KR19980018721A - Propulsion device - Google Patents

Abstract

1. TECHNICAL FIELD OF THE INVENTION

Ship's propulsion system and ships equipped with the propulsion system

2. The technical problem to be solved by the invention

Reduces the torque required to rotate the propeller pods of the propellers, thereby allowing the powerful key propellers to be rotated by moderately forced steering.

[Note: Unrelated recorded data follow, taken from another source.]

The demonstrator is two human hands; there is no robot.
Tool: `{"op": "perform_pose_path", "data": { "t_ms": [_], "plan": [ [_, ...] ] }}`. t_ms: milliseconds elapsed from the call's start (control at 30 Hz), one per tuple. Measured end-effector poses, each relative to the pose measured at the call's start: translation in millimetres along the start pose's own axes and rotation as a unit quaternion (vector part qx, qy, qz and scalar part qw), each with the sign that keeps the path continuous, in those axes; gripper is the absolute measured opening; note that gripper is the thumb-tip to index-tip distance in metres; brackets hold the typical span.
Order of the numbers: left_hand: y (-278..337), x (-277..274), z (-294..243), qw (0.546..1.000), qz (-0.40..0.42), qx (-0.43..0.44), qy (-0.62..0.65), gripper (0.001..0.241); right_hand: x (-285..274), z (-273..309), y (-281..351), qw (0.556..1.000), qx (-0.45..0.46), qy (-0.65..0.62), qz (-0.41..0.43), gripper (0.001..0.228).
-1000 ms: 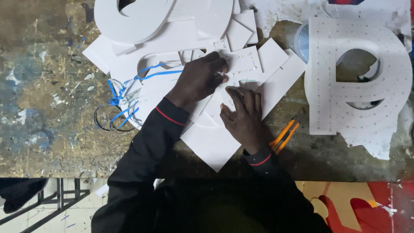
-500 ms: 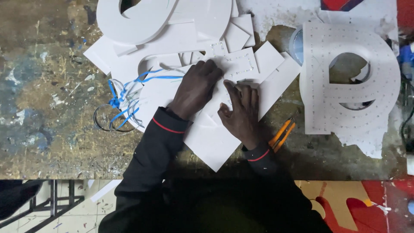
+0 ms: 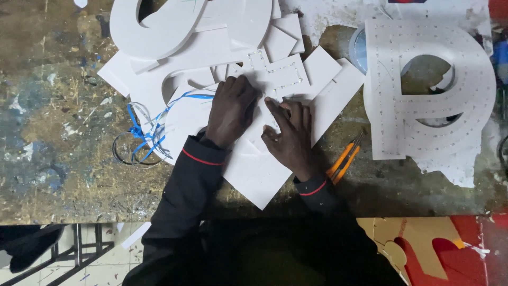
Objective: Applying LED light strips to the back of sign letters by unrolling the strip and pressing modules onto the surface.
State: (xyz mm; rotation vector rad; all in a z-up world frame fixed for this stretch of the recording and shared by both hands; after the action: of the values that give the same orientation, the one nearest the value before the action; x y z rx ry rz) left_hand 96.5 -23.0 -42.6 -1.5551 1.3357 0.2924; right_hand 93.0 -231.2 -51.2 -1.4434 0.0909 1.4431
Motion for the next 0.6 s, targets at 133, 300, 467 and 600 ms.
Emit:
{"op": "perform_pose_path", "data": {
  "t_ms": [133,300,467,600],
  "plan": [
    [2.1,-2.8,-3.2,1.0,0.009,-0.002,-0.009,0.015,2.9,-3.9,1.8,1.0,-0.003,-0.006,-0.004,0.076],
    [4.4,-1.1,-6.0,0.999,0.016,0.004,-0.035,0.011,-2.3,-1.6,1.3,1.0,0.01,-0.018,0.005,0.076],
    [4.2,-0.6,-10.7,0.997,0.023,0.015,-0.077,0.014,-0.7,-3.5,2.3,1.0,0.012,-0.019,0.005,0.076],
    [-0.3,-4.9,-13.3,0.995,0.052,0.008,-0.088,0.016,-1.1,-3.8,2.3,1.0,0.01,-0.027,0.009,0.075]
  ]
}}
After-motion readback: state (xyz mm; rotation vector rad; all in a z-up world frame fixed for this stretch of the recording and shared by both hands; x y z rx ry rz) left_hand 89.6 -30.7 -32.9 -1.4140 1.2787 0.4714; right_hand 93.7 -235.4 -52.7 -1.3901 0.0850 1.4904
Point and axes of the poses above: each hand's wrist, its own y-axis away from the middle knuckle, its own x-axis out of the palm, z = x × y, the point moved 1 cm from there along -y, towards the middle knuckle, and after that the axes turned 8 degrees about y, right-handed, at the moved point
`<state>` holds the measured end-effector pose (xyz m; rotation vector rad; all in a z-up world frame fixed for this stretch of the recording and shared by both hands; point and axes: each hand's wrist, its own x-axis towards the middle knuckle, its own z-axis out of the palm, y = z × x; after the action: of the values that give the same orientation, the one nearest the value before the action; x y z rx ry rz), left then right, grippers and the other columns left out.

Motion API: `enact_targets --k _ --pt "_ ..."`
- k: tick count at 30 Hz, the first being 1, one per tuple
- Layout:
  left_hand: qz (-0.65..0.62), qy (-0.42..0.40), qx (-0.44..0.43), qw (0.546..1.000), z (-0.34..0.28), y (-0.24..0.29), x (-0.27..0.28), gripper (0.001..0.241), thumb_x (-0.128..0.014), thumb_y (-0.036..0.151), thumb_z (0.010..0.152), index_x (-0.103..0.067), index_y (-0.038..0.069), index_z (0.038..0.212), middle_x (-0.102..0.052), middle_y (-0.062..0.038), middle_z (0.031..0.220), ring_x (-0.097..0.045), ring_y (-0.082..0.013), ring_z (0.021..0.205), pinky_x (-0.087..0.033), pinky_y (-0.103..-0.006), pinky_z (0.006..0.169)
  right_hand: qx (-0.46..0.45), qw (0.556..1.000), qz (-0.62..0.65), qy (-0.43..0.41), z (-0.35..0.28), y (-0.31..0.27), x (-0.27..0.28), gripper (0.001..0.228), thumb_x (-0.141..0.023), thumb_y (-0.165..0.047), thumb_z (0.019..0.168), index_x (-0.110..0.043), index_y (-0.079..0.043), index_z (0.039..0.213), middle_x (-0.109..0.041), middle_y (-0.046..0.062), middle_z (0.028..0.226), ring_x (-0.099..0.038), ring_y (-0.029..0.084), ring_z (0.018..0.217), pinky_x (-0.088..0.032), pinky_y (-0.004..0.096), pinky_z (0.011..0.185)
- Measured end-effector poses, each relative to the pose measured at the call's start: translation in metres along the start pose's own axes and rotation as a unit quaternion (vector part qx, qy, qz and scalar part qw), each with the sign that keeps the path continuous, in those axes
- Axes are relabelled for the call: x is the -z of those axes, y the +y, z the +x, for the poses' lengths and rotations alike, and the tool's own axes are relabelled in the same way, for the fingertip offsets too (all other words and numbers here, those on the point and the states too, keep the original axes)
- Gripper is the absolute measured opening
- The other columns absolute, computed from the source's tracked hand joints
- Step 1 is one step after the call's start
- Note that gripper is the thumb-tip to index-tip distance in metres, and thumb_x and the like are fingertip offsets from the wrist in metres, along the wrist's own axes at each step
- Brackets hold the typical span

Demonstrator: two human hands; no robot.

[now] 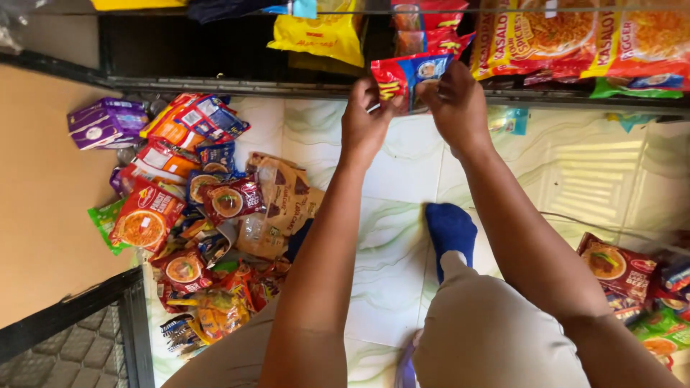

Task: The recorder is picking up various snack and noodle packets from the floor and organizing them onto grocery shelves.

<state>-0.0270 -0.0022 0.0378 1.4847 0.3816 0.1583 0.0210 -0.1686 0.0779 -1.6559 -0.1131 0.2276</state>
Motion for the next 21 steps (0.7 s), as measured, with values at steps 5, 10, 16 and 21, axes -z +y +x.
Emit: enact_targets --k 5,10,16,21 --pt "-0.005 0.009 -0.019 1.000 0.019 -0.004 -0.035 0.046 -0.079 0.006 0.090 -0.056 0.002 0.129 -0.071 -0.008 0.113 -0.068 -0.0133 0.102 -0.057 -0.0291 0.090 0.007 0.996 -0.067 0.055 0.006 0.021 0.021 0.035 -0.084 -0.003 0.101 -0.048 -0.002 0.103 -0.053 0.004 0.086 -0.051 0.009 0.082 -0.047 0.025 0.073" --pt "0.037 0.024 -0.065 0.997 0.031 0.000 -0.046 0.044 -0.079 0.002 0.089 -0.059 0.001 0.128 -0.071 -0.009 0.113 -0.067 -0.0155 0.100 -0.056 -0.0307 0.087 0.030 0.997 -0.038 0.055 0.001 -0.001 0.020 0.036 -0.081 0.003 0.090 -0.054 0.000 0.113 -0.065 0.004 0.098 -0.063 0.008 0.090 -0.058 0.025 0.082" --pt "0.064 0.037 -0.095 0.993 0.040 -0.008 -0.046 0.047 -0.079 0.002 0.087 -0.058 0.004 0.129 -0.070 -0.008 0.114 -0.070 -0.0183 0.101 -0.057 -0.0323 0.089 0.109 0.973 -0.175 0.107 0.008 0.005 0.013 0.047 -0.085 0.004 0.083 -0.057 0.004 0.120 -0.067 0.014 0.110 -0.072 0.020 0.091 -0.061 0.030 0.079" --pt "0.165 0.049 -0.103 0.980 0.042 -0.003 -0.041 0.055 -0.084 0.004 0.082 -0.056 0.007 0.130 -0.067 -0.012 0.114 -0.068 -0.0257 0.102 -0.056 -0.0371 0.089 0.123 0.956 -0.241 0.119 0.013 0.017 0.016 0.035 -0.082 0.006 0.085 -0.059 0.002 0.111 -0.065 0.014 0.098 -0.068 0.028 0.084 -0.055 0.038 0.076"
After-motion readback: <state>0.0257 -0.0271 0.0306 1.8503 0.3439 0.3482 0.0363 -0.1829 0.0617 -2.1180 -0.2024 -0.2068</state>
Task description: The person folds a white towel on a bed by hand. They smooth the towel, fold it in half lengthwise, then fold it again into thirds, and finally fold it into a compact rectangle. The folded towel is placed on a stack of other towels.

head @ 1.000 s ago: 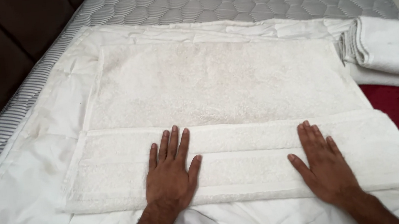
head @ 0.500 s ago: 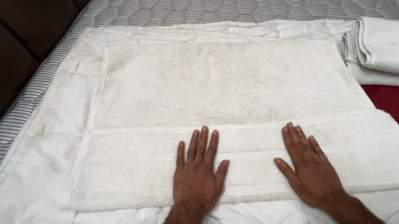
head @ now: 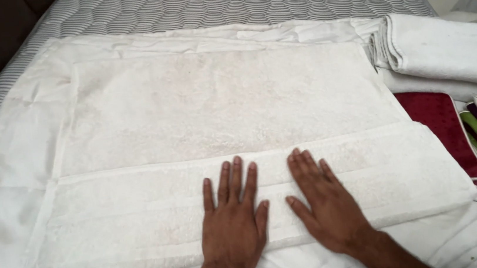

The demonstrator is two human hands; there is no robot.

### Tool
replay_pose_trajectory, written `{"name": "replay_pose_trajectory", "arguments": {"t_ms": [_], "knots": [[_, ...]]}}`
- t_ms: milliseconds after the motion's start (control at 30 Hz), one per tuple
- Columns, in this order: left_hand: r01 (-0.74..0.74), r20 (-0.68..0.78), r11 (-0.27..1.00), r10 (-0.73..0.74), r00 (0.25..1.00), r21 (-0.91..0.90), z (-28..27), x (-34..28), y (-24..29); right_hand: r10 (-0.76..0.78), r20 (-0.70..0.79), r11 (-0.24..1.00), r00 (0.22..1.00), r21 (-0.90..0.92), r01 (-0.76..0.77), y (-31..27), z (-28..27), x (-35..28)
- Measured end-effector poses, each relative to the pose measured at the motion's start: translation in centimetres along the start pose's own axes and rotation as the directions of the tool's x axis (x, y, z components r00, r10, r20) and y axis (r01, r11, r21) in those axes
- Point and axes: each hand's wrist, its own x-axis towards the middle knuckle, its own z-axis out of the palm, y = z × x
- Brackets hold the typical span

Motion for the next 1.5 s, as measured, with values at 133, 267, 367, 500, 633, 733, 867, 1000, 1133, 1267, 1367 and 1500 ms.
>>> {"name": "replay_pose_trajectory", "arguments": {"t_ms": [133,267,367,500,633,733,867,1000,1133,1267,1367,1500], "knots": [[-0.117,-0.297,0.989,0.139,0.945,0.092,1.3,-0.2,-0.9,-0.024,0.063,0.999,0.998,-0.032,0.026,-0.4,0.1,0.2],[-0.103,-0.325,0.989,0.133,0.936,0.108,1.4,-0.1,-1.5,0.043,0.107,0.998,0.993,-0.047,-0.038,-0.1,0.0,0.1],[-0.088,-0.316,0.990,0.119,0.941,0.112,1.3,-0.1,-1.3,0.048,0.102,0.998,0.994,-0.043,-0.044,-0.2,0.2,0.3],[-0.046,-0.167,0.998,0.050,0.985,0.030,0.4,0.2,0.4,0.026,0.066,0.998,0.997,-0.061,-0.022,-0.4,0.6,0.3],[-0.095,-0.181,0.995,0.096,0.979,0.014,1.8,0.3,1.9,-0.057,-0.024,0.998,0.998,-0.012,0.057,-1.6,1.2,0.3],[-0.154,-0.274,0.987,0.158,0.949,0.034,1.9,-0.3,1.3,-0.110,-0.083,0.994,0.990,-0.027,0.108,-2.3,1.8,0.5],[-0.138,-0.222,0.990,0.130,0.966,-0.020,1.8,-1.0,1.0,-0.110,-0.116,0.990,0.987,-0.102,0.099,-2.4,2.1,0.1],[-0.136,-0.262,0.991,0.128,0.956,-0.015,2.1,-0.9,1.0,-0.080,-0.104,0.992,0.991,-0.108,0.069,-2.3,2.0,0.0],[-0.121,-0.265,0.992,0.110,0.958,-0.027,2.5,-0.8,1.3,-0.023,-0.049,0.997,0.999,-0.073,0.020,-2.7,1.8,0.3],[-0.092,-0.172,0.993,0.078,0.982,-0.073,1.4,-0.1,1.3,-0.024,-0.051,0.998,0.998,-0.053,0.021,-3.5,1.9,1.1],[-0.052,-0.069,0.993,0.045,0.997,-0.107,1.6,0.6,0.4,-0.058,-0.074,0.998,0.996,0.019,0.060,-4.4,2.2,1.9],[-0.018,-0.183,0.999,0.011,0.983,-0.032,2.4,0.6,-0.6,-0.051,-0.058,0.999,0.997,0.004,0.051,-5.1,2.7,2.3]]}}
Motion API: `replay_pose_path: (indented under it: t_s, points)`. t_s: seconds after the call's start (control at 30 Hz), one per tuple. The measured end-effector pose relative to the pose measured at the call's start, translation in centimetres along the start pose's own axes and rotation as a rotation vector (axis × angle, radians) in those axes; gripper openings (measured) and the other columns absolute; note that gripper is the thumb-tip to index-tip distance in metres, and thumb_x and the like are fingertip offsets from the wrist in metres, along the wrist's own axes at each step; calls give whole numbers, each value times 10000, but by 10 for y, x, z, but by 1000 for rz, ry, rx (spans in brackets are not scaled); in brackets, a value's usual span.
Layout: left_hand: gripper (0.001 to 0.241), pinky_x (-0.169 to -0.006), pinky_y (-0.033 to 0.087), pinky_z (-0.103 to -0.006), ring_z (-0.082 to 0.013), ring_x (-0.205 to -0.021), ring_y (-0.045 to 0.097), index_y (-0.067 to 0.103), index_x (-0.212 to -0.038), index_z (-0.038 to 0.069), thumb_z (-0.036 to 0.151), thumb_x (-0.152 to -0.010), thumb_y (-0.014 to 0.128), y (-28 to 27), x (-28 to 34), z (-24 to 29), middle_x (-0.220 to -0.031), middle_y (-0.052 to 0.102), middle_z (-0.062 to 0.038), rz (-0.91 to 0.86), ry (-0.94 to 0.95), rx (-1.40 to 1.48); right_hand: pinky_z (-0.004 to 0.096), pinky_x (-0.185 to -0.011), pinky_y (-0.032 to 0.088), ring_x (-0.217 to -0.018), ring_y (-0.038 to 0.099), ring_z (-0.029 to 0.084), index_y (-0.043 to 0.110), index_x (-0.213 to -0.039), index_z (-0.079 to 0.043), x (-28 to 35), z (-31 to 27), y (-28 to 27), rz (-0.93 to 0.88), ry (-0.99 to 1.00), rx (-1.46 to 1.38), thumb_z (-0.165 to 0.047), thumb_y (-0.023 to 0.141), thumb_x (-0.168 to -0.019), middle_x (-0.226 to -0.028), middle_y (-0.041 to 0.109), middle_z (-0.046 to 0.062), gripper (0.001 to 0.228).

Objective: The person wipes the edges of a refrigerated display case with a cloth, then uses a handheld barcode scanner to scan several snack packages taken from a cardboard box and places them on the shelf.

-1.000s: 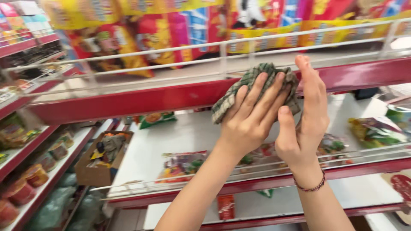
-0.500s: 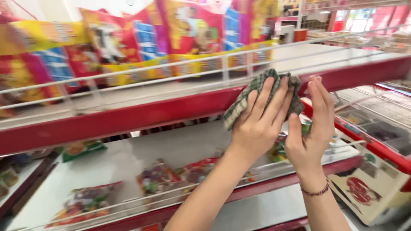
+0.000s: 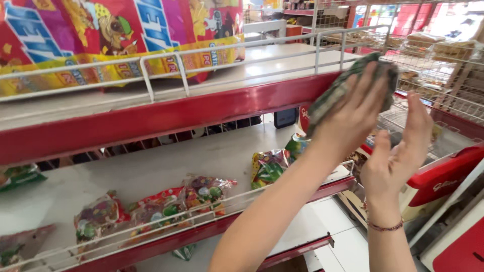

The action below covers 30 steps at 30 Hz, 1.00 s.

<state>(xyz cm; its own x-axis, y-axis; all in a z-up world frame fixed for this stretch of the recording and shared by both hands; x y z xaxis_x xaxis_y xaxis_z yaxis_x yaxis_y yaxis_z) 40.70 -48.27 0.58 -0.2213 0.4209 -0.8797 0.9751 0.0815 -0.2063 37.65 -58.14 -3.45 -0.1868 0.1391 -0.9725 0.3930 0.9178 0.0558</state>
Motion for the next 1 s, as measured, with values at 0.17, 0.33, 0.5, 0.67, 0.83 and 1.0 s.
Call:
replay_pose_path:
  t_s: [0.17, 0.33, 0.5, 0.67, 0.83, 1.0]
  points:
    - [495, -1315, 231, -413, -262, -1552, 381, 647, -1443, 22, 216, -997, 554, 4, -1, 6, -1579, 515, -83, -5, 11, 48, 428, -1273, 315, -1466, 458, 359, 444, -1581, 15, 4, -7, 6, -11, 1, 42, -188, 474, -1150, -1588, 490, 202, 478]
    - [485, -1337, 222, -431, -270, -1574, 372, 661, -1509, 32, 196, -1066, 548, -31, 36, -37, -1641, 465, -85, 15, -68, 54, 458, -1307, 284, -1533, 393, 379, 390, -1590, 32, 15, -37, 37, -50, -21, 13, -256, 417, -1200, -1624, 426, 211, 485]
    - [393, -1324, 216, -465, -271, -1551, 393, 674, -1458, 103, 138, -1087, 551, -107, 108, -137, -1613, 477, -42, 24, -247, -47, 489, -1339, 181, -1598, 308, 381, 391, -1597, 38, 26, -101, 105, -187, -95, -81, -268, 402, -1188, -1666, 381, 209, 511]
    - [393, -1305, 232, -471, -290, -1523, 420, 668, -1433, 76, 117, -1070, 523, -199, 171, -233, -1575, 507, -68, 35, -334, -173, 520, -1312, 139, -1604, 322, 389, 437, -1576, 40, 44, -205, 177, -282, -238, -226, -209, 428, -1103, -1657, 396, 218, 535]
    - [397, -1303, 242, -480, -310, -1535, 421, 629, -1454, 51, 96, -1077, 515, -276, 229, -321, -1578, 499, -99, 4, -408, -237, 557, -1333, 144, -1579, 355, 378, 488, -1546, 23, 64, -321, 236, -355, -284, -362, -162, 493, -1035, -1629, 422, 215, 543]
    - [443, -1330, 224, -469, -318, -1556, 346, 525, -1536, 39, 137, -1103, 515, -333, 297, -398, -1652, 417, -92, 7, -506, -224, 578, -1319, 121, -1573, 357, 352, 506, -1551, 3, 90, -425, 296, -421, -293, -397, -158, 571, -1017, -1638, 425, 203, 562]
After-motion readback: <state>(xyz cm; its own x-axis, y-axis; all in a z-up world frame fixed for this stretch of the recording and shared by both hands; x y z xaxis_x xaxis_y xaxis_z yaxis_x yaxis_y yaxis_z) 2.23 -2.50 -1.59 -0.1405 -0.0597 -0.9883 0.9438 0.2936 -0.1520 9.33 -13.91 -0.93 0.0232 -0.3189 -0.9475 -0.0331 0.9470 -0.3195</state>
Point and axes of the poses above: each hand's wrist, its own x-axis away from the middle knuckle, its own y-axis out of the palm, z = x × y, the point moved 2 cm from there along -x, towards the middle knuckle
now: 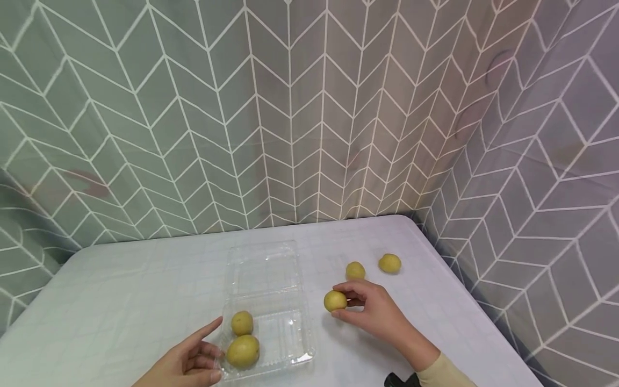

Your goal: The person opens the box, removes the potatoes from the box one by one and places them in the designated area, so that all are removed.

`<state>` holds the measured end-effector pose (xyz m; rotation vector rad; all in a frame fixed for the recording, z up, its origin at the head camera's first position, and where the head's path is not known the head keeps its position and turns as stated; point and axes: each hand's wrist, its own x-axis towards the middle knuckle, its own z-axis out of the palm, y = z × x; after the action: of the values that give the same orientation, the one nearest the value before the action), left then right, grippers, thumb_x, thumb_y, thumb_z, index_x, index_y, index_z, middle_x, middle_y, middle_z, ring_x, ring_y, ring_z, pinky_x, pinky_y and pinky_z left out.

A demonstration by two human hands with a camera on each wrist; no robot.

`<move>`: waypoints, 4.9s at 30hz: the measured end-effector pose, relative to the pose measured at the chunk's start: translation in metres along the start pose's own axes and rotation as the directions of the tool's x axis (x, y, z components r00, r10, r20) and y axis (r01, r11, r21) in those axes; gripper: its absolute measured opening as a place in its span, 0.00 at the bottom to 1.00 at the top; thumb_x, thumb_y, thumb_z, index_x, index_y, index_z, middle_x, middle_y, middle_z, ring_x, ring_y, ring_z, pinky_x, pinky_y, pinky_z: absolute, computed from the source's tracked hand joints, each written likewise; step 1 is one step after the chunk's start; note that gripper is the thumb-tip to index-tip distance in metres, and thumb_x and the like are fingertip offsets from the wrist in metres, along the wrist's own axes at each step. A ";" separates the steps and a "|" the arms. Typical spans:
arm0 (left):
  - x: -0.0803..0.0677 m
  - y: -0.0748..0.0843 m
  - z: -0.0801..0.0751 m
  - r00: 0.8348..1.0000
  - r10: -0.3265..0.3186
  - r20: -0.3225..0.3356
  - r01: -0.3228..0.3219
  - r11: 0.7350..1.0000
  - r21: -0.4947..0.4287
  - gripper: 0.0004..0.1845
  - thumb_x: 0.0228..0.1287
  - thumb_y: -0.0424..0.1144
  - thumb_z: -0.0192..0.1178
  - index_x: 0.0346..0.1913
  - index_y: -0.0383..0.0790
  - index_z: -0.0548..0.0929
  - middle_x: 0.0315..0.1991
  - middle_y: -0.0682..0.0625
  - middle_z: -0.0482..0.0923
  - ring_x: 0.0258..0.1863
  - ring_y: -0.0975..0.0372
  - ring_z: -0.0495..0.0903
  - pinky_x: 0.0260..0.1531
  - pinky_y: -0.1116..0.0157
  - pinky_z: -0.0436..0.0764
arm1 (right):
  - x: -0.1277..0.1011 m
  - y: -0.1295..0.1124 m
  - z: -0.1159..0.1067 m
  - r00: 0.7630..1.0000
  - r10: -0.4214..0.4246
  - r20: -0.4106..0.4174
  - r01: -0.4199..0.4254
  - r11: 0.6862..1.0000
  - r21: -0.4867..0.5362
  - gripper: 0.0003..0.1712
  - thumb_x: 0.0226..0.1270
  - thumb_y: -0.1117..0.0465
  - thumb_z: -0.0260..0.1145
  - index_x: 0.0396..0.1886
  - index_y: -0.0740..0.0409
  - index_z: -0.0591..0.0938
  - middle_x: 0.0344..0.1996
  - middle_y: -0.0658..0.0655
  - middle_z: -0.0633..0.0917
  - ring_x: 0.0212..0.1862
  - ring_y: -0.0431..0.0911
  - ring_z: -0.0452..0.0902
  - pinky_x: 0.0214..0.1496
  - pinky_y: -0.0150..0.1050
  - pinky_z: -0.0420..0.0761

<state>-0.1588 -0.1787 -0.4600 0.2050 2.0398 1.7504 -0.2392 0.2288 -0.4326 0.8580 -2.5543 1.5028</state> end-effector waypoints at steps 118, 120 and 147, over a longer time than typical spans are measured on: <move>-0.004 0.003 -0.001 0.999 0.040 0.009 -0.039 0.999 -0.011 0.48 0.63 0.37 0.69 0.78 0.35 0.50 0.47 0.43 0.76 0.46 0.52 0.79 0.44 0.68 0.81 | -0.008 0.008 -0.018 0.999 0.032 0.010 -0.030 0.992 -0.120 0.24 0.61 0.54 0.75 0.53 0.60 0.82 0.51 0.54 0.84 0.52 0.45 0.81 0.56 0.37 0.79; -0.004 0.003 -0.001 0.999 0.036 0.007 -0.036 0.999 -0.012 0.48 0.63 0.37 0.69 0.78 0.36 0.50 0.47 0.43 0.76 0.46 0.52 0.78 0.44 0.68 0.81 | -0.008 0.006 -0.019 1.000 0.028 0.013 -0.026 0.992 -0.120 0.24 0.61 0.54 0.75 0.54 0.59 0.82 0.52 0.55 0.83 0.52 0.45 0.81 0.56 0.37 0.78; -0.006 0.004 0.000 0.998 0.056 0.006 -0.056 0.998 0.003 0.48 0.62 0.38 0.70 0.78 0.35 0.50 0.47 0.43 0.75 0.45 0.52 0.79 0.44 0.68 0.81 | 0.019 -0.033 0.008 0.984 -0.102 0.145 0.114 0.991 -0.076 0.24 0.62 0.50 0.74 0.56 0.47 0.81 0.53 0.47 0.82 0.54 0.42 0.79 0.55 0.40 0.79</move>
<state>-0.1537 -0.1800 -0.4548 0.2708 2.0514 1.7778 -0.2375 0.2015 -0.4048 1.1091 -2.5978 1.3403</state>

3. Summary of Solution to Invention

The propulsion system of the ship is located within the propeller pod 3 and the propeller pod 3 below the water surface attached to the approximately vertical rotary shaft 4 mounted in the ship hull 1 for rotation about the axis of rotation 7. It includes at least one propeller propeller (2) attached to the propeller shaft mounted. The propeller pod 3 is connected to the rotary shaft 4 such that the rotational surface of the at least one propeller 2 is close to the rotary shaft 7.

4. Important uses of the invention

Used for propeller of ship propulsion system

Description

Propulsion

1 is a schematic side view of a single propeller embodiment of the present invention.

2 is a schematic side view of an embodiment of another single propeller of the present invention.

3 is a schematic side view of a double propeller variant of the embodiment of FIG. 2;

4 is a schematic side view of another double propeller variant of the embodiment of FIG.

＊ Explanation of symbols for main parts of drawing

1: hull, 2: main propeller, 2a: main propeller, 2b: main propeller, 3: propeller pod, 3a: propeller pod, 3b: propeller pod, 4: rotating shaft, 5: rotary bearing, 6: propeller Horizontal plane, 7: Rotating shaft, 8: Drive gearing, 9: Power transmission shaft, 10: Bevel gear wheel, 11a: Electric motor, 1lb: Electric motor

[Purpose of invention]

[Technical Field to which the Invention belongs and Prior Art in the Field]

The present invention relates to a propulsion device of a ship.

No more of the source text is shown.